You are also a talented composer. Which comes more naturally to you, singing or songwriting?

It’s a tie! I wake up some mornings with a new song in my head. Other times, in my dreams, I write and sing new songs. I am always singing and coming up with melodies and lyrics. It’s how God made me.

Just like many singers today, you started singing for your local church choir. Can you share with us that part of your musical experience?

Growing up, I didn’t sing in church choirs. I joined various groups and choirs but they were not church related. I dedicated a year in my late teens to a Church of England chapel choir in London. This was a lovely experience. Occasionally, I sing at church because I find it fulfilling.

Do you have any formal training and at what point did you decide to launch your musical career?

I do not have any formal training. While studying, I worked as a wedding singer and a songwriter for other artistes. I released my first official single in the UK in 2006.

Was following your musical passion always a struggle having earned degrees in Accounting and Finance, as well as International Business Management?

Not at all. I understood the need for a formal education and that I would eventually have a full-time career in music when the time was right. I am grateful for the knowledge I acquired. Music was my sanctuary and I could rely on it to relieve me of exam stress!

You have earned a name by telling reputable stories in your songs. Are they of personal experiences, and which have been the most touching for you?

Yes, my experiences influence my lyrics. I find that I won’t give a great performance unless I can identify with the lyrics. The most touching has not been released yet, but it will in my upcoming album. It’s a melancholic and very honest song.

You’ve exhibited your talent as an actress in music videos like Love Story, released in June of 2012. Are there plans to take up acting more seriously, considering that other international singers like Michael Jackson, Tupac and Madonna all starred in major films?

I have been fortunate enough to get to act and work with other great actors in my videos, other artists’ videos and also a TV show called Before 30. It’s something I thoroughly enjoy and I welcome more opportunities!

You are mostly known for your hit tracks SuruJowo and Dance with Me.
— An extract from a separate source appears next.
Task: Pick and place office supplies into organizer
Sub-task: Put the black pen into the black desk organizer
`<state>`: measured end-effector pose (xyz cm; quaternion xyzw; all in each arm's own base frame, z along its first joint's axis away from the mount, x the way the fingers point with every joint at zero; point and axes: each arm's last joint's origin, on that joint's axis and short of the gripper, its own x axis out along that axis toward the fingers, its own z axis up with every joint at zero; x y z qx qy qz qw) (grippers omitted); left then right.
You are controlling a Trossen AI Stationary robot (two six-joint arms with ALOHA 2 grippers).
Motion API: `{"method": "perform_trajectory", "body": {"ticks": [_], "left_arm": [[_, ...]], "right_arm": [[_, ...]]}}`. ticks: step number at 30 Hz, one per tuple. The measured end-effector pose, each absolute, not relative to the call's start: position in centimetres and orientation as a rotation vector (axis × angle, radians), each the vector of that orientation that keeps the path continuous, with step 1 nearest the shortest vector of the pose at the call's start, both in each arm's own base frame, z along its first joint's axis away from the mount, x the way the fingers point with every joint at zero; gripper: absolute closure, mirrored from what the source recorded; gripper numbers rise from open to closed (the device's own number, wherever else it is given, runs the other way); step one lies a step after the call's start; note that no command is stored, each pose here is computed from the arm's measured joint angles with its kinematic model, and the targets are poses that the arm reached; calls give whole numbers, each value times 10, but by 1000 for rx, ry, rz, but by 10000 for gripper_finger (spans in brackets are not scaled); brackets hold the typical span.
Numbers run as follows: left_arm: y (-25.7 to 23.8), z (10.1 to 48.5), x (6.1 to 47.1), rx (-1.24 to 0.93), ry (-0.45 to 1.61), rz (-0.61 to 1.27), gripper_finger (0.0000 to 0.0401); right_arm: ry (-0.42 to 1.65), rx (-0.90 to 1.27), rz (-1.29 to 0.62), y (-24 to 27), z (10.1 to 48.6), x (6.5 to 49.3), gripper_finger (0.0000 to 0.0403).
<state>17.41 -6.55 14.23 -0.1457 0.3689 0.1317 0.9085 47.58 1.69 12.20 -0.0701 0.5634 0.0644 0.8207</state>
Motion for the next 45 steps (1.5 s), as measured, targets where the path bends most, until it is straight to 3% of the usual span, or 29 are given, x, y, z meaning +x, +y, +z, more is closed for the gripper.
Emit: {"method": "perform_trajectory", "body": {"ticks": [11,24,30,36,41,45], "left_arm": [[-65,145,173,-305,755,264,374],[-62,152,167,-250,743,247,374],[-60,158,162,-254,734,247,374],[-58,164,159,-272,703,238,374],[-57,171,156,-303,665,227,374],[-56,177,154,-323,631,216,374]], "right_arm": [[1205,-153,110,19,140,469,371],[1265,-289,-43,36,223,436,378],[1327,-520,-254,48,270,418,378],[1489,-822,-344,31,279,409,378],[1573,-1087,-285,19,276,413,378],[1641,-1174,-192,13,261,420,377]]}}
How successful have these become commercially?

Jowo has been the most popular in Nigeria but internationally, Suru has been the best received.

What major performances have you staged in Nigeria?

I have performed at award shows like the African Movie Academy Awards, Lagos Jazz Festival and various corporate events such as the Etisalat Prize for Literature. Last year, I was fortunate enough to perform for the Vice President of Nigeria, the Governor of Cross River State and many more.

What is your take on the Nigerian music scene and the wave of artists emerging on the landscape?

I think a lot is going on, the increase in competition is improving industry standards. These are exciting times for the industry; all I can hope for is more structure.

What’s next for Ebisan?

I am working on my album and released a new single The Nigerians late last year. I also featured in a song called The Right Person by a UK-based artist called Breis.